* Data block *
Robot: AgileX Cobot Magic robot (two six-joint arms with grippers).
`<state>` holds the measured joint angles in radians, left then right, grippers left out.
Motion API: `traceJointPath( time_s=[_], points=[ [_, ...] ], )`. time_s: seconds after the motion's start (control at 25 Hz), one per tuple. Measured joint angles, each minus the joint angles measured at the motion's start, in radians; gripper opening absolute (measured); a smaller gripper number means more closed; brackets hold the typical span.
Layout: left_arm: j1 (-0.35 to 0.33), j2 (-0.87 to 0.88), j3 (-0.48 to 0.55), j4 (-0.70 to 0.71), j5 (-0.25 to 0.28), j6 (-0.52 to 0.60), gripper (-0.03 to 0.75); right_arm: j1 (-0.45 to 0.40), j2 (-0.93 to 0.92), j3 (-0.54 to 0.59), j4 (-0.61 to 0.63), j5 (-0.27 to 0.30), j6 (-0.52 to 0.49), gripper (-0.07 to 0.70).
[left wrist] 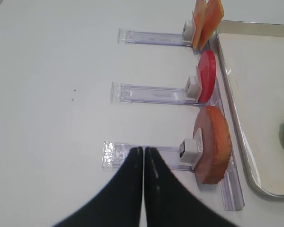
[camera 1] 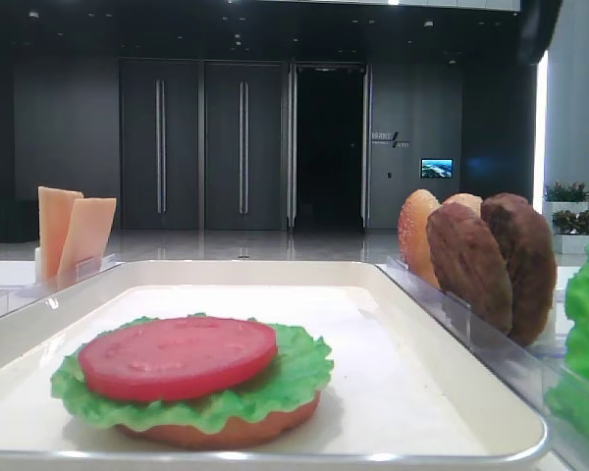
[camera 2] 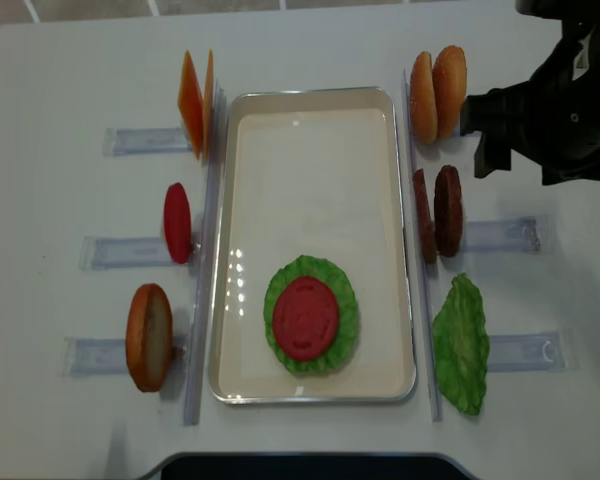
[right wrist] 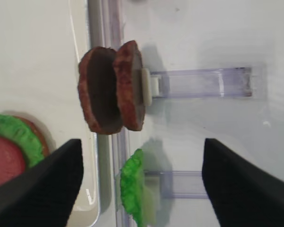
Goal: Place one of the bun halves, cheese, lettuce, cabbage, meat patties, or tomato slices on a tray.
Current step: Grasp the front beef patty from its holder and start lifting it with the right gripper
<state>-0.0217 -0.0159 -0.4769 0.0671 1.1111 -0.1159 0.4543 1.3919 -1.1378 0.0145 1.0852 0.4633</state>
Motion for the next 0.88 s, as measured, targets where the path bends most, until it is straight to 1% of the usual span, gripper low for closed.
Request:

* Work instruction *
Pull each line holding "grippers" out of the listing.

* Answer to this problem *
Robot: AgileX Cobot Magic robot (two six-joint arms with grippers).
`<state>` holds the measured joint angles in radians, left then right, grippers left out.

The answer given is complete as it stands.